=== YOUR ASSIGNMENT ===
Everything from the line containing "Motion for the" through the end of the data below should be copied exactly, with no other lines.

=== SOURCE DATA ===
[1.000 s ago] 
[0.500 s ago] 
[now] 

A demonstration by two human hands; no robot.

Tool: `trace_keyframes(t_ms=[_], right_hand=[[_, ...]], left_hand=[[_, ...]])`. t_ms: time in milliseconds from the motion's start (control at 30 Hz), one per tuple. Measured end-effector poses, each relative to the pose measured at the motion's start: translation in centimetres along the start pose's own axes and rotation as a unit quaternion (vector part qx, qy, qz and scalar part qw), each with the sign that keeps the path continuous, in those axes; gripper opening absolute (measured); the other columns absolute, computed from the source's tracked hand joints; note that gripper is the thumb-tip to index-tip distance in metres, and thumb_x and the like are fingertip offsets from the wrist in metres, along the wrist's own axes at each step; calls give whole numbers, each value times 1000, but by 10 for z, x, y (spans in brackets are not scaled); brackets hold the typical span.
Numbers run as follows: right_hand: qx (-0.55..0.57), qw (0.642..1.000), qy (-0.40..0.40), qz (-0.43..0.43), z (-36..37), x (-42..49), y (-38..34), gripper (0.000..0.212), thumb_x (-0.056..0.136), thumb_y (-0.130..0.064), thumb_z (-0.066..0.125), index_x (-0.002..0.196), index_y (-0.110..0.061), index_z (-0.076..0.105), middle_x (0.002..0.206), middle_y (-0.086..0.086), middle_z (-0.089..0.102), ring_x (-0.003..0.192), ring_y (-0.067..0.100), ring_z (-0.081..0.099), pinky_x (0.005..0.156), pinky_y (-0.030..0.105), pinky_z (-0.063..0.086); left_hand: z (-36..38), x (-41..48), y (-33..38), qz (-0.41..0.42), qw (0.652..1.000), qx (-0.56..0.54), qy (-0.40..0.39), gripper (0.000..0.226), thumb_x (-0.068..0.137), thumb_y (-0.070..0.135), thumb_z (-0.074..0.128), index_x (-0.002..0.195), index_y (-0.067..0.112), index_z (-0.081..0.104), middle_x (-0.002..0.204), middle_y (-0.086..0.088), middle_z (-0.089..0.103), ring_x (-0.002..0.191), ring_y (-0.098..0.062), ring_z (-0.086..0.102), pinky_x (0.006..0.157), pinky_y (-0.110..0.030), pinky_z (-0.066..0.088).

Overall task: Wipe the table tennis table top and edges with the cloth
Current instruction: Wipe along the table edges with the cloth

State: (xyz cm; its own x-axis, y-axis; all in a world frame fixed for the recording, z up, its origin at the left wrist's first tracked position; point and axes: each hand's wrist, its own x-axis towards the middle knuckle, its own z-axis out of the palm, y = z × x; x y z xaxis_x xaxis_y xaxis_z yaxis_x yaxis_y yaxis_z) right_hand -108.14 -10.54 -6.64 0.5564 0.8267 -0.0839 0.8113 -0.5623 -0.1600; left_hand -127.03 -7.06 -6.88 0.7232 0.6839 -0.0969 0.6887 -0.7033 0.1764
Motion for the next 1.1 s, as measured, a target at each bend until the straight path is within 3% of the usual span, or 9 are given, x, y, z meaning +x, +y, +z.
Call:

=== WORKED SOLUTION ===
Motion for the next 1.1 s, as measured, a target at each bend until the straight path is within 3% of the usual span, or 9 are given, x, y, z meaning +x, +y, +z.
Call:

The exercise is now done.